:: TASK OBJECTIVE ::
From the records below, output exactly the lines running from the line containing "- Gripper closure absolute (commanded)" through the line containing "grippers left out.", and no others.

[Dataset entries]
☆ ☆ ☆ ☆
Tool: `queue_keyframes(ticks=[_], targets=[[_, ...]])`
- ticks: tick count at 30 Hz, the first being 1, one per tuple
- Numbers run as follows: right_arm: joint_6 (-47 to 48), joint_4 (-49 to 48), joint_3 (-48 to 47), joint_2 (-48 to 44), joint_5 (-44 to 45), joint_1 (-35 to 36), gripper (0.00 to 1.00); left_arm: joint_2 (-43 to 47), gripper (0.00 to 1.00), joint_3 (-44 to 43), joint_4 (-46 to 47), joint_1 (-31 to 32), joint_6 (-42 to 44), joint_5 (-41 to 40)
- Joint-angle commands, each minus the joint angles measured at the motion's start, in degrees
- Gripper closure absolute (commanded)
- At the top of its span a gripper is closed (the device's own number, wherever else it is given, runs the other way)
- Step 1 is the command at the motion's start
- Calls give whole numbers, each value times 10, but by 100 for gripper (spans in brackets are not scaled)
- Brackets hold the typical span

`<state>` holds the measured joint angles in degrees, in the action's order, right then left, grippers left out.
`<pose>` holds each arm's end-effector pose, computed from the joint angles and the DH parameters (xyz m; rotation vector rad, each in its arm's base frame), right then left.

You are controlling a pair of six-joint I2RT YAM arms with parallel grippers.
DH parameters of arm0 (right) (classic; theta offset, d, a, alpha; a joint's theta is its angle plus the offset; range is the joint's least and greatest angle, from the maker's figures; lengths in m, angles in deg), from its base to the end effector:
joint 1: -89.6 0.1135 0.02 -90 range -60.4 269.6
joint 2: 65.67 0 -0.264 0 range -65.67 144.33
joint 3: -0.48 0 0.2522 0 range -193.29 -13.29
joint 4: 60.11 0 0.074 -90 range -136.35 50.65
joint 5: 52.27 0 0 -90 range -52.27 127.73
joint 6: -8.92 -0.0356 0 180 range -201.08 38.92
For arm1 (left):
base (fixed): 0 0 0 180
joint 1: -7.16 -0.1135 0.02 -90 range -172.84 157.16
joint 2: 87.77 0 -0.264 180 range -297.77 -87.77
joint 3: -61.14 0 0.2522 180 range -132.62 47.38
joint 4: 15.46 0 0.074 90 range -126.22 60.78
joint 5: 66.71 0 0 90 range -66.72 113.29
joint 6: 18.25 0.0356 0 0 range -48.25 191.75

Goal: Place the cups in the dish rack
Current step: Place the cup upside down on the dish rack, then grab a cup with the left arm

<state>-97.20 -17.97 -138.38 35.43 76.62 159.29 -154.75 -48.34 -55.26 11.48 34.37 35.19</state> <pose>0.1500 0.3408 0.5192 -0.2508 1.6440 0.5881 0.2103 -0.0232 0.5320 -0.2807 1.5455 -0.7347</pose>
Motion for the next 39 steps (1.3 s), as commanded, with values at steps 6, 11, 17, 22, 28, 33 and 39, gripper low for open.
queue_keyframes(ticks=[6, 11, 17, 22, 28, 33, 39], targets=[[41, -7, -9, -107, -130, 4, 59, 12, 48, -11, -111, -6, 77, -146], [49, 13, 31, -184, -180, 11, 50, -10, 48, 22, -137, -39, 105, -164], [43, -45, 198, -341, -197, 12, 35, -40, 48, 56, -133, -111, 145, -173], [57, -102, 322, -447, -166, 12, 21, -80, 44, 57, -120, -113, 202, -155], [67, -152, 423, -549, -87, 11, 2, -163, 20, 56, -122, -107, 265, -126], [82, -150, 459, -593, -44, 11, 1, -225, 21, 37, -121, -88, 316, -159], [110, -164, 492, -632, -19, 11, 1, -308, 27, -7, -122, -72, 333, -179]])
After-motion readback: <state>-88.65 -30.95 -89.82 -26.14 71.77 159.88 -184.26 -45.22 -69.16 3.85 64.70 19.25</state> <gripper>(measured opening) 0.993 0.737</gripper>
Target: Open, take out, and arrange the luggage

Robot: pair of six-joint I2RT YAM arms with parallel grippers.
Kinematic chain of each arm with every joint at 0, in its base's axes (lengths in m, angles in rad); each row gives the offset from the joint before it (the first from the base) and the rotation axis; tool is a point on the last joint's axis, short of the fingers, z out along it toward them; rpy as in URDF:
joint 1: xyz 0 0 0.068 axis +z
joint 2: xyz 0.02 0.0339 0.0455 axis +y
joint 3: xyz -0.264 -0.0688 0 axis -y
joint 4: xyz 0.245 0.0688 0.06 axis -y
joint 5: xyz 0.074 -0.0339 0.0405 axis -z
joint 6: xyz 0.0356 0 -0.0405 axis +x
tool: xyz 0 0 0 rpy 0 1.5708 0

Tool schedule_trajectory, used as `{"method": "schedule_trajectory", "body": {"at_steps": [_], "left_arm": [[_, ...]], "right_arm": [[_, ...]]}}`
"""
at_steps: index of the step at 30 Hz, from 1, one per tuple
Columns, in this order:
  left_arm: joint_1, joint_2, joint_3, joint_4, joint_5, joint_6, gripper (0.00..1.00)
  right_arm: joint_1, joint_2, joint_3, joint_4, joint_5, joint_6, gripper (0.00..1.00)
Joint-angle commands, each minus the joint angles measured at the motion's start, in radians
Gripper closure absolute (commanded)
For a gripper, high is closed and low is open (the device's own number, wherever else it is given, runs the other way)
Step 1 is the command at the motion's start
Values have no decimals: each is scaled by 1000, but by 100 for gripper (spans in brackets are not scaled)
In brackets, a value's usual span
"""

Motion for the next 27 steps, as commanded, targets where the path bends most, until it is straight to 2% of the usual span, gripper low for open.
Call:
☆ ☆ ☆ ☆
:: YOUR SOLUTION ::
- Gripper closure absolute (commanded)
- At the top of its span a gripper is closed (the device's own number, wherever else it is given, runs the other way)
- Step 1 is the command at the motion's start
- Calls give whole numbers, each value times 10, but by 100 for gripper (spans in brackets are not scaled)
- Brackets hold the typical span

`<state>` holds the measured joint angles in degrees, in the action's order, right then left, grippers left out.

The exercise has now been completed.